WORK REQUEST ->
Your answer is the lines below, exactly, from the one that contains "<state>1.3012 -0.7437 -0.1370" through the one that contains "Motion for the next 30", both included.

DATASET CONTENT ->

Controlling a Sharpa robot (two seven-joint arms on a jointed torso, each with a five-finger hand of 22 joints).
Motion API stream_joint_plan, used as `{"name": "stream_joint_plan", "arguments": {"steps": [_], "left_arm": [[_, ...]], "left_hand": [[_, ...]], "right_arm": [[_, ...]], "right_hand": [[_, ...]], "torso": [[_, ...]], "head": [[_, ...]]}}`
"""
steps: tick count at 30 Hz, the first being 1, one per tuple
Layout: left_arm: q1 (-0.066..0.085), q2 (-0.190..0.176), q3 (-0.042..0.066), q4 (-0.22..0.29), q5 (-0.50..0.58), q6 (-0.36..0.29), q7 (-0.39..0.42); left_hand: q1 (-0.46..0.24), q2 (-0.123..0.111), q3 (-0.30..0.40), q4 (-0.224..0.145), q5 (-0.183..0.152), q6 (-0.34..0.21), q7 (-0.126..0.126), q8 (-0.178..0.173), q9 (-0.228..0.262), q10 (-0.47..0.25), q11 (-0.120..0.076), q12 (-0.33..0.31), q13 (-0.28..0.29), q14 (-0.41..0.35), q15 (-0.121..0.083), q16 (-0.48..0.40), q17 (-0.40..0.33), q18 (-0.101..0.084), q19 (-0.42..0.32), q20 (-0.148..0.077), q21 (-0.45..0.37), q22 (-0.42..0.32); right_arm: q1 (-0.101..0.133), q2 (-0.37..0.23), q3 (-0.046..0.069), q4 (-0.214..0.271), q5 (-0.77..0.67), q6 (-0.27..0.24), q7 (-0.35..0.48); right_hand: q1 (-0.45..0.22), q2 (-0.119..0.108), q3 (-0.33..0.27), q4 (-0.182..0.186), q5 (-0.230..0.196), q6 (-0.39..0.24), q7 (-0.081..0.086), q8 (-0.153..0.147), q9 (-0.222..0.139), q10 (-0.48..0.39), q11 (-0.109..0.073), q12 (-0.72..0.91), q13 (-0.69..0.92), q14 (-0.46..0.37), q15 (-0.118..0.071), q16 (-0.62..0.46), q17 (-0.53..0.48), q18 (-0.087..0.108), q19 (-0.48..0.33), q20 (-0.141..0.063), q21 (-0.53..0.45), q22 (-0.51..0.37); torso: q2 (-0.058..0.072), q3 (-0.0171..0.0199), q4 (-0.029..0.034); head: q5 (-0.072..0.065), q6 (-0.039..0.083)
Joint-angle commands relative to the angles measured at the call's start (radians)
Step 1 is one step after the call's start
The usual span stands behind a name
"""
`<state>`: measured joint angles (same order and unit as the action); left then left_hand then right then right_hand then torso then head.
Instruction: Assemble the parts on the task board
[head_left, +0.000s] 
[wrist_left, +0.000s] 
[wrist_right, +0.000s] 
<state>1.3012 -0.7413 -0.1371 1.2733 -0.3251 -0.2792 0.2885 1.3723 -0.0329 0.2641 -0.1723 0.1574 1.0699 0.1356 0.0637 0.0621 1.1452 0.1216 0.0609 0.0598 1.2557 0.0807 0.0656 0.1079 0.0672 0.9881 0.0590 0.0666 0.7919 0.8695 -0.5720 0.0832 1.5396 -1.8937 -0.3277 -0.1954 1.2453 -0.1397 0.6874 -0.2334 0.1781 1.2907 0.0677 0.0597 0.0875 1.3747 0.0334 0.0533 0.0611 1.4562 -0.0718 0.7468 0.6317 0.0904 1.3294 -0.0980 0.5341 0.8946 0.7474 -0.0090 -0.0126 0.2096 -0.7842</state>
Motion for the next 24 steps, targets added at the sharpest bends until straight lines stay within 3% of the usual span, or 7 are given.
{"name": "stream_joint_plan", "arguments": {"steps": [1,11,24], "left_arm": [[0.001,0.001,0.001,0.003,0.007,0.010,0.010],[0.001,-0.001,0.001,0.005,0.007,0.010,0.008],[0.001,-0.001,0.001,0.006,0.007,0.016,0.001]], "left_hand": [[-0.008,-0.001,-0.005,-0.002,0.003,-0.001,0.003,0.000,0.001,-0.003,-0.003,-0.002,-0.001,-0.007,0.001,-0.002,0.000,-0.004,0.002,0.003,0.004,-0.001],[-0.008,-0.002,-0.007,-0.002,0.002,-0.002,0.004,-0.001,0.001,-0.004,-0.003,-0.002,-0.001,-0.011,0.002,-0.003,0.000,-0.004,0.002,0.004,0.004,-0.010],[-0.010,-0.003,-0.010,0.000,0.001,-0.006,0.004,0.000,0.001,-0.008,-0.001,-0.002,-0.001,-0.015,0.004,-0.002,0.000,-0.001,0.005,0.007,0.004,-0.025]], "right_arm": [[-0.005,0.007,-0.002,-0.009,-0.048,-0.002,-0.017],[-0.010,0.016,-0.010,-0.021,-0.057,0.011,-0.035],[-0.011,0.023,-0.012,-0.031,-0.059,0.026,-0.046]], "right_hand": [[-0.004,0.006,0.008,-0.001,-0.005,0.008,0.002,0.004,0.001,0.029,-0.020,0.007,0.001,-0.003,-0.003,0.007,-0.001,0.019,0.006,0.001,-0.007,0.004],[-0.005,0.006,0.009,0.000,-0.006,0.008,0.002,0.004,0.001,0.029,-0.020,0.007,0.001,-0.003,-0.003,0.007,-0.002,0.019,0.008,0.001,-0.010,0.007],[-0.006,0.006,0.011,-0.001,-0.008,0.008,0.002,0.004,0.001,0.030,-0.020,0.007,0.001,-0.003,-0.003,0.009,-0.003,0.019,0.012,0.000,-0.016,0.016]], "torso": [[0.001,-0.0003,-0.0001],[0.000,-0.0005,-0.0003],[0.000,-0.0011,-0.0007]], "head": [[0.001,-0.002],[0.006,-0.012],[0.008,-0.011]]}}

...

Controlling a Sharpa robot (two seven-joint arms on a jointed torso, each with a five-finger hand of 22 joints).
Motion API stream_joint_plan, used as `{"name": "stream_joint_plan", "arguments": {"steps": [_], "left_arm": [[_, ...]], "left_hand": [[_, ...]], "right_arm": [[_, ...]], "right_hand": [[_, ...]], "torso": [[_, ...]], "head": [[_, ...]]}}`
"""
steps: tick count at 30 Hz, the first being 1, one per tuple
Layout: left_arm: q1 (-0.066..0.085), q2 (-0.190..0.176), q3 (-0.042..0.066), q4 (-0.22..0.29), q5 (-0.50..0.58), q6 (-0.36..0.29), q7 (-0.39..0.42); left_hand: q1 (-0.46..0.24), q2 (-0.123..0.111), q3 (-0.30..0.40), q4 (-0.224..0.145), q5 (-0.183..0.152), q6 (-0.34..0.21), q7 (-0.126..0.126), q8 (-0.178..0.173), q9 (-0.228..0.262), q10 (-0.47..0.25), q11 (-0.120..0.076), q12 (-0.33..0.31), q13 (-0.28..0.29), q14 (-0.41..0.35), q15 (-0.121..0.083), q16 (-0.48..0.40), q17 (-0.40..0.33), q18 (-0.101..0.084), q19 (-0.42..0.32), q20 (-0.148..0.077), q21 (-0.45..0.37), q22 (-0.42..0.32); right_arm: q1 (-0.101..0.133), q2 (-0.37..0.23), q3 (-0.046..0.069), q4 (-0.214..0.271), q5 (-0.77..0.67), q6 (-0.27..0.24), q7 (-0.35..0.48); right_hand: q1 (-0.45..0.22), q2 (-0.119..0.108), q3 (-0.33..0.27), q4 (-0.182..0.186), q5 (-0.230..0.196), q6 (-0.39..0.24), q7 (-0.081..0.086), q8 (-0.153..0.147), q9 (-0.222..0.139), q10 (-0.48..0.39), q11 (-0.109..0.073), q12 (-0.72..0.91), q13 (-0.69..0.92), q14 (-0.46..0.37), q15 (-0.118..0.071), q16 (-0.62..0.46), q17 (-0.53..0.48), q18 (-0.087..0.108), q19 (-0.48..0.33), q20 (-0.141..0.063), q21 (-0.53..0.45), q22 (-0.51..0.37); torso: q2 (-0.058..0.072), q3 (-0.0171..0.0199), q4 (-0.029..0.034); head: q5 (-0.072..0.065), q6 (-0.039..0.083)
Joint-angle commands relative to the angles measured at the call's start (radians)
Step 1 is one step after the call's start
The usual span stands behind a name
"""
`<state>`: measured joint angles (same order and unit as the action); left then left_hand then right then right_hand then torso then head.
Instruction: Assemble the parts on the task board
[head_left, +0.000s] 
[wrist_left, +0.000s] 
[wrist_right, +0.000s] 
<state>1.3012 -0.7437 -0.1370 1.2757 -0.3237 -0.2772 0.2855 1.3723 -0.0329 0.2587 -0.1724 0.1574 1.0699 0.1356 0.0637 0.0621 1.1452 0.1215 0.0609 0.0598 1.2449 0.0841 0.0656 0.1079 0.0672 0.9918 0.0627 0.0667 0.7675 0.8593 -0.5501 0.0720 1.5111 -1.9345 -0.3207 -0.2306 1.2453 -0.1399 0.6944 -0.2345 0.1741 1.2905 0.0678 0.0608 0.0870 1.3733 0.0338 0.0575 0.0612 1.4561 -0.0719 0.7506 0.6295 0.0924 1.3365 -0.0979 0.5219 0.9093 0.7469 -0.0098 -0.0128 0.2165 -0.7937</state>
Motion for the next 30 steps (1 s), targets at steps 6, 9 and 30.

RESPONSE TO THE EXERCISE ->
<state>1.3012 -0.7437 -0.1370 1.2757 -0.3237 -0.2772 0.2855 1.3723 -0.0329 0.2587 -0.1724 0.1574 1.0699 0.1356 0.0637 0.0621 1.1452 0.1215 0.0609 0.0598 1.2449 0.0841 0.0656 0.1079 0.0672 0.9918 0.0627 0.0667 0.7675 0.8593 -0.5501 0.0720 1.5111 -1.9345 -0.3207 -0.2306 1.2453 -0.1399 0.6944 -0.2345 0.1741 1.2905 0.0678 0.0608 0.0870 1.3733 0.0338 0.0575 0.0612 1.4561 -0.0719 0.7506 0.6295 0.0924 1.3365 -0.0979 0.5219 0.9093 0.7469 -0.0098 -0.0128 0.2165 -0.7937</state>
Motion for the next 30 steps (1 s), targets at steps 6, 9 and 30.

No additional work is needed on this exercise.